Two women raped in India every hour
1 Dec 2008, 1220 hrs IST, PTI (The Times of India)

NEW DELHI: Every 60 minutes, two women are raped in this country.

What is more horrendous is that 133 elderly women were sexually assaulted last year, according to the latest report prepared by the National Crime Records Bureau (NCRB).

A total of 20,737 cases of rape were reported last year registering a 7.2% increase over the previous year, with Madhya Pradesh becoming the "rape capital" of the country by topping the list of such incidents.

Going by the NCRB statistics, two women are raped in the country every hour.

Madhya Pradesh (3,010) accounted for 14.5 per cent of the total cases, with West Bengal following with 2,106 such incidents.
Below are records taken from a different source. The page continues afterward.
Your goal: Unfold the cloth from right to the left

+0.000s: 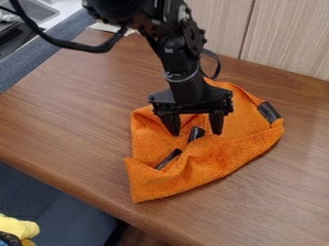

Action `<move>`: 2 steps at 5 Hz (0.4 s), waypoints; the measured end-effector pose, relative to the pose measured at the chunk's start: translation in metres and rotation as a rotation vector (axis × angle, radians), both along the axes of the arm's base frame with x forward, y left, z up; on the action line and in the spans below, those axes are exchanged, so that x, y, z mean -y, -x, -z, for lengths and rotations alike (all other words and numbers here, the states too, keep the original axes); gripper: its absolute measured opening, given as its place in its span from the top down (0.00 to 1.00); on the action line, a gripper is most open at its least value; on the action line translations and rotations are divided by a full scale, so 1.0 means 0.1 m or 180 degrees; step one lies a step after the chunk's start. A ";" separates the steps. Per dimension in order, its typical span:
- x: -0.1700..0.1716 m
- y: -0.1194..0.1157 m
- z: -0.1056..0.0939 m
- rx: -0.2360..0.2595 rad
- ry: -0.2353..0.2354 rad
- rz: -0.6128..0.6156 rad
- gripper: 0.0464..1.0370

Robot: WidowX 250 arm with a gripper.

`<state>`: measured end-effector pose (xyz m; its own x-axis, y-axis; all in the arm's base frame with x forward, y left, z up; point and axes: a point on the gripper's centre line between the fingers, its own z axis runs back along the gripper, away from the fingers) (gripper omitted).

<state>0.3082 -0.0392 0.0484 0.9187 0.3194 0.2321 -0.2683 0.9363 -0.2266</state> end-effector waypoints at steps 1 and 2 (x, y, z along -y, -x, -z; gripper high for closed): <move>0.01 0.00 0.01 -0.0008 -0.0018 0.0008 0.35; 0.05 0.02 0.07 -0.0070 -0.0049 0.0026 0.66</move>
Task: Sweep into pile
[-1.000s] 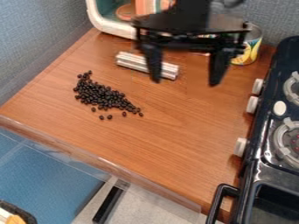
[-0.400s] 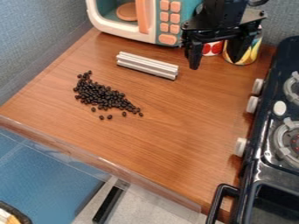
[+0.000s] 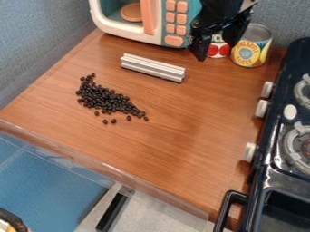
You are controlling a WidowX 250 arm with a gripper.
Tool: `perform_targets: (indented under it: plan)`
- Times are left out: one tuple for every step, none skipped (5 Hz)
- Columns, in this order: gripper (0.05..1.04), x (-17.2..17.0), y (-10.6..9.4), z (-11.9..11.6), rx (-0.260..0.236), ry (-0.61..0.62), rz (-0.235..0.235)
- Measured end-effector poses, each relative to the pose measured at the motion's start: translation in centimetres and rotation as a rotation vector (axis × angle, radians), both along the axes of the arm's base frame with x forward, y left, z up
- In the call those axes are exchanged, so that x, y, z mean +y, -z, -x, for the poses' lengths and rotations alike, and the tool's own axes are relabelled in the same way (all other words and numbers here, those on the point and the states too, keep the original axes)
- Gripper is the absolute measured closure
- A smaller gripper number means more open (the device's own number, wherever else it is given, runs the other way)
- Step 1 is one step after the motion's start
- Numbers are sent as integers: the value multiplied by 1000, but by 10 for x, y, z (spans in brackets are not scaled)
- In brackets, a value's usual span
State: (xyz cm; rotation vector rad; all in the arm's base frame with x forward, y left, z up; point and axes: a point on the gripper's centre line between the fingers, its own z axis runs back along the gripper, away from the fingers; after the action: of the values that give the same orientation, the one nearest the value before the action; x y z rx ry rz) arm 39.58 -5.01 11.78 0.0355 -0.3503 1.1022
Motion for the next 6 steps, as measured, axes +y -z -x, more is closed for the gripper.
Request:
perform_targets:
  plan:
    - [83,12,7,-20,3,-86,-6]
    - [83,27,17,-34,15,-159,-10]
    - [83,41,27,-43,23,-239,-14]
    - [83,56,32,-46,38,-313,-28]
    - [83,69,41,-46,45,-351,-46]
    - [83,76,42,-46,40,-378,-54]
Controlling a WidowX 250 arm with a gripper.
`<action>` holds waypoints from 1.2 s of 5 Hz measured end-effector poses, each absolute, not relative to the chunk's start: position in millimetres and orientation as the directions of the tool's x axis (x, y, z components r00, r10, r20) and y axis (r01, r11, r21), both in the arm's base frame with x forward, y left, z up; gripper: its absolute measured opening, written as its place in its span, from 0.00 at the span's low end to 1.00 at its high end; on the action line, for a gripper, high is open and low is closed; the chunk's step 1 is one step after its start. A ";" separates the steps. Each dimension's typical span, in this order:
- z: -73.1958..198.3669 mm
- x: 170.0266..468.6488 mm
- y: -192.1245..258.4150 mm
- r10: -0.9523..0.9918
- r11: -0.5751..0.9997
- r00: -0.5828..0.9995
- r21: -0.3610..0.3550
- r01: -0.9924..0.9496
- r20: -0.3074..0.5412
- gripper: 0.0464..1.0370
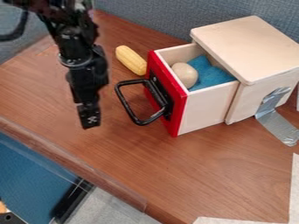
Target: Close the drawer
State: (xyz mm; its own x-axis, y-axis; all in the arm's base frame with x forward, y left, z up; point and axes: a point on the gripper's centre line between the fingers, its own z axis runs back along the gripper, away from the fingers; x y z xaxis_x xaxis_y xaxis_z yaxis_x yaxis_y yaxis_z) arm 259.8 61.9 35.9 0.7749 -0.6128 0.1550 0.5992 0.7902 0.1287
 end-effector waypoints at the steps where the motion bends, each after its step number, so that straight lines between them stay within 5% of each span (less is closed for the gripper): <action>1: 30.8 271.5 55.5 -0.613 0.790 0.769 0.140 0.597 0.180 0.96; 6: 13.3 318.5 41.5 -0.582 0.813 0.782 0.167 0.557 0.225 0.96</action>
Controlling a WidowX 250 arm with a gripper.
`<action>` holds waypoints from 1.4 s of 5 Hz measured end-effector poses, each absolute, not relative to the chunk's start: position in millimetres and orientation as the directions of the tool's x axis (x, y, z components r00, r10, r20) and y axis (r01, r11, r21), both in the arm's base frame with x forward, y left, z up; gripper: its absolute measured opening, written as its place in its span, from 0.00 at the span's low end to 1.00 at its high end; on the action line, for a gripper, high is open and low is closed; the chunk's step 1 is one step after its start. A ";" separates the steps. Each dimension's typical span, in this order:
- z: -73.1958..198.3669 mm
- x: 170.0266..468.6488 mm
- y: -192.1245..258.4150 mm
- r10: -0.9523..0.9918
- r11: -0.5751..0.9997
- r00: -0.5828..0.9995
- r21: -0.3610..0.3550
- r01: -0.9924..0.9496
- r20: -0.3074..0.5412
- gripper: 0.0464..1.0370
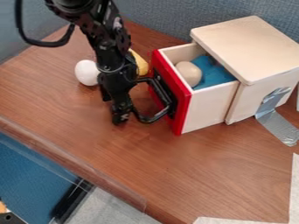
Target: Close the drawer
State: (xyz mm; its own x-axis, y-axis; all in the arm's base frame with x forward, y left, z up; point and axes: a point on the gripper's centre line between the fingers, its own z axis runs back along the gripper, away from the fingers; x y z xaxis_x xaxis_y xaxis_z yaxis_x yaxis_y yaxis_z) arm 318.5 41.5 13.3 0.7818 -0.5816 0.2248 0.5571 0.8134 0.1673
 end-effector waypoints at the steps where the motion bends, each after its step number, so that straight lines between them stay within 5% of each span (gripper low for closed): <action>1: 22.3 336.9 26.8 -0.576 0.818 0.774 0.175 0.549 0.263 0.96; 7: 17.6 373.7 -12.6 -0.577 0.816 0.759 0.233 0.528 0.302 0.96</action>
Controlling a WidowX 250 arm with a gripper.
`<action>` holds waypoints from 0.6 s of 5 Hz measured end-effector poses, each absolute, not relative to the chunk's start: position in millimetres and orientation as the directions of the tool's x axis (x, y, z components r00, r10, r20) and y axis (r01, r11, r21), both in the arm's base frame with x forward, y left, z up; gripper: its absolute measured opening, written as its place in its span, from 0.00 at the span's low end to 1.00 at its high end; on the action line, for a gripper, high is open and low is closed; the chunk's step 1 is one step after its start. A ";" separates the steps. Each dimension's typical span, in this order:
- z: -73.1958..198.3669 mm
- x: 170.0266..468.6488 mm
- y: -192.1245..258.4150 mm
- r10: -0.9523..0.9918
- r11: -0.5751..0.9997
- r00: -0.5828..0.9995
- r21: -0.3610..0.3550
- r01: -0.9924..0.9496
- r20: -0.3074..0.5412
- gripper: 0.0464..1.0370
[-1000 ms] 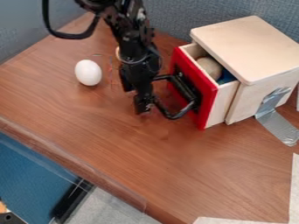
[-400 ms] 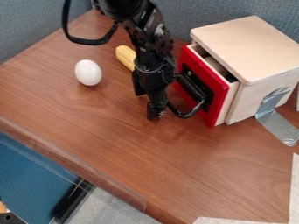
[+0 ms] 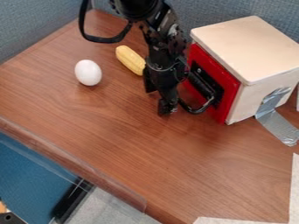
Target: Close the drawer
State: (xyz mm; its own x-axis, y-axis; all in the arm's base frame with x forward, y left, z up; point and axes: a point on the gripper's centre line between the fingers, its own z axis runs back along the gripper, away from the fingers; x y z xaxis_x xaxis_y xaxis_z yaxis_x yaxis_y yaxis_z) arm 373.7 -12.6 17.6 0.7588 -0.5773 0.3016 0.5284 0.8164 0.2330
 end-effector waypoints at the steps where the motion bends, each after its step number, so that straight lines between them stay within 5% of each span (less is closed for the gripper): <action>1: 17.7 381.1 -15.7 -0.573 0.820 0.758 0.229 0.525 0.312 0.96; 3: 18.8 372.8 -18.1 -0.551 0.835 0.779 0.194 0.515 0.300 0.96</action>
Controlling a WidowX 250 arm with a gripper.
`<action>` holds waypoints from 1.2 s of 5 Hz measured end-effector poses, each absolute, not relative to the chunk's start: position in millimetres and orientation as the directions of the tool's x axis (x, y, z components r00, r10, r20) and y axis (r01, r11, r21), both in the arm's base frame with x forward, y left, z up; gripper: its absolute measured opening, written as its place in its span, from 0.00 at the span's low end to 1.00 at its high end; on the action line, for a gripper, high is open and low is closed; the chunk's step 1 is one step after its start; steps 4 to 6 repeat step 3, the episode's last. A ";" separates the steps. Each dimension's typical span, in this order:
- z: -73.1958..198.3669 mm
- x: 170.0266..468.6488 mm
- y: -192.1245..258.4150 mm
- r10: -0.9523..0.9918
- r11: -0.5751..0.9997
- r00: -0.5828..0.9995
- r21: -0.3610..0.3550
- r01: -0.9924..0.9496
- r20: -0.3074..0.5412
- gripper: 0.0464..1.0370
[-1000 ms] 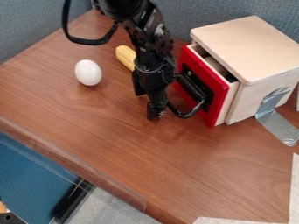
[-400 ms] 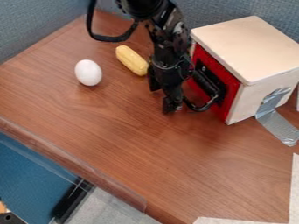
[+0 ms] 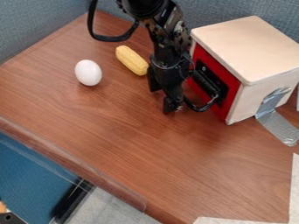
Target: Close the drawer
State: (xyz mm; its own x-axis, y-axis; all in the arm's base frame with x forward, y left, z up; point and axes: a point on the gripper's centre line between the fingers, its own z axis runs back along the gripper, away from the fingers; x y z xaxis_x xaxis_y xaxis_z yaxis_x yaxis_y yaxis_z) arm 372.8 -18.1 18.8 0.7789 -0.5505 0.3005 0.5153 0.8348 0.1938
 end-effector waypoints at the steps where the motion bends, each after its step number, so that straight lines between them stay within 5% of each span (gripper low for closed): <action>1: 50.2 350.0 -10.1 -0.527 0.849 0.790 0.167 0.501 0.311 0.96; 3: 92.6 306.8 -2.7 -0.538 0.841 0.787 0.127 0.526 0.302 0.96; 6: 92.6 306.8 -2.7 -0.538 0.841 0.787 0.127 0.526 0.302 0.96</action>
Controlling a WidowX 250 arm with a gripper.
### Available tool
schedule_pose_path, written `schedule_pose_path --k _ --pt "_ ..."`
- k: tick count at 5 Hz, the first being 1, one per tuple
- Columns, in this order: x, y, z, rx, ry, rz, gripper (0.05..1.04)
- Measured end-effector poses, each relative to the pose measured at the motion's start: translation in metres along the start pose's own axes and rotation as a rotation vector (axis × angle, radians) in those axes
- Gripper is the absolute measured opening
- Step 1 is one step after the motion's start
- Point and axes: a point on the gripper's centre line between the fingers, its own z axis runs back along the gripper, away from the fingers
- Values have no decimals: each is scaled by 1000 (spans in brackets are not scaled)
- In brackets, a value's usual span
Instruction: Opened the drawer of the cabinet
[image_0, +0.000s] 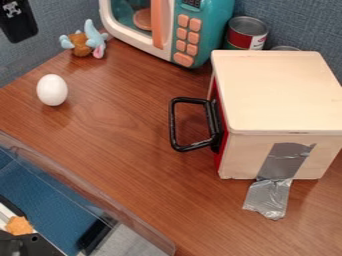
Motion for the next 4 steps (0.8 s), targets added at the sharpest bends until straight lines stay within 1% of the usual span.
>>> schedule_pose_path --k 1,2,3,4 --pt "-1 -2 -4 -15 8 21 999" --pt "8 -27 -13 -76 38 226 999" --pt "20 -50 -28 -129 7 290 999" --pt "40 -59 -50 -103 67 387 999"
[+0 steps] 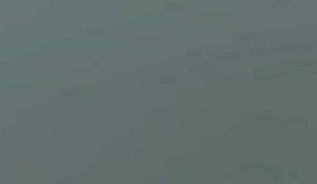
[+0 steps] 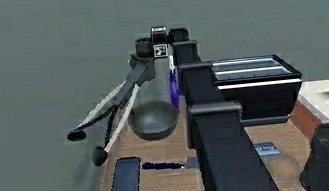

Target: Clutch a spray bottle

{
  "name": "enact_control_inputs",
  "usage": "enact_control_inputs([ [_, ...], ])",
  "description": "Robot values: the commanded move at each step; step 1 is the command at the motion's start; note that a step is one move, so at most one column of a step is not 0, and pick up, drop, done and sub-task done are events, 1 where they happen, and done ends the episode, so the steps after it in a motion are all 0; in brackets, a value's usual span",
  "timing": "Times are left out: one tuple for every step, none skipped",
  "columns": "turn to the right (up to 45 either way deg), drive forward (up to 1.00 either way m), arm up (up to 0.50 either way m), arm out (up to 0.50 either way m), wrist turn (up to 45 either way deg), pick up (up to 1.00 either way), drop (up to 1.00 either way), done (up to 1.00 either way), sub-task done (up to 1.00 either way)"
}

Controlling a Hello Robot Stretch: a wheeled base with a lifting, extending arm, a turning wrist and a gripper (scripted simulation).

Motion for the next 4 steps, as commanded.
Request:
enact_control_inputs([
  [0.0,0.00,0.00,0.00,45.0,0.00,0.00,0.00,0.00],
  [0.0,0.00,0.00,0.00,45.0,0.00,0.00,0.00,0.00],
  [0.0,0.00,0.00,0.00,45.0,0.00,0.00,0.00,0.00],
  [0.0,0.00,0.00,0.00,15.0,0.00,0.00,0.00,0.00],
])
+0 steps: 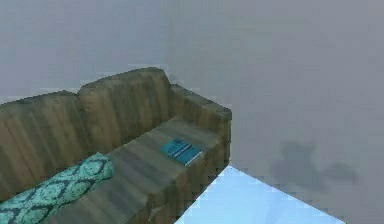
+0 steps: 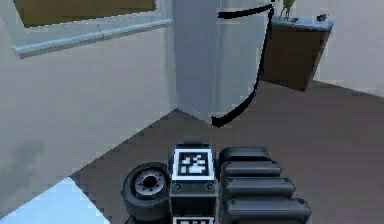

Records of high incidence in other states are Uttar Pradesh (1,648), Bihar (1,555) and Rajasthan (1,238).

The national capital had 598 cases in which 602 women were sexually assaulted.

In its report 'Crime in India - 2007', the NCRB noted that offenders were known to the victims in as many as 19,188 cases (92.5 per cent) that included 6,902 incidents in which neighbours were involved.

Parents or close family members were involved in 405 cases while in 1,448 cases relatives were involved. "Everywhere in this country, over 90 per cent of the victims are raped by person known to them," a senior police official said.

Women in the age-group of 18 to 30 years were the largest chunk among the victims (11,984) followed by 3,530 victims in the age-group of 30-50 years.

While 617 victims were below the age of 10 years, 4,507 were between 10 and 18 years, the report said.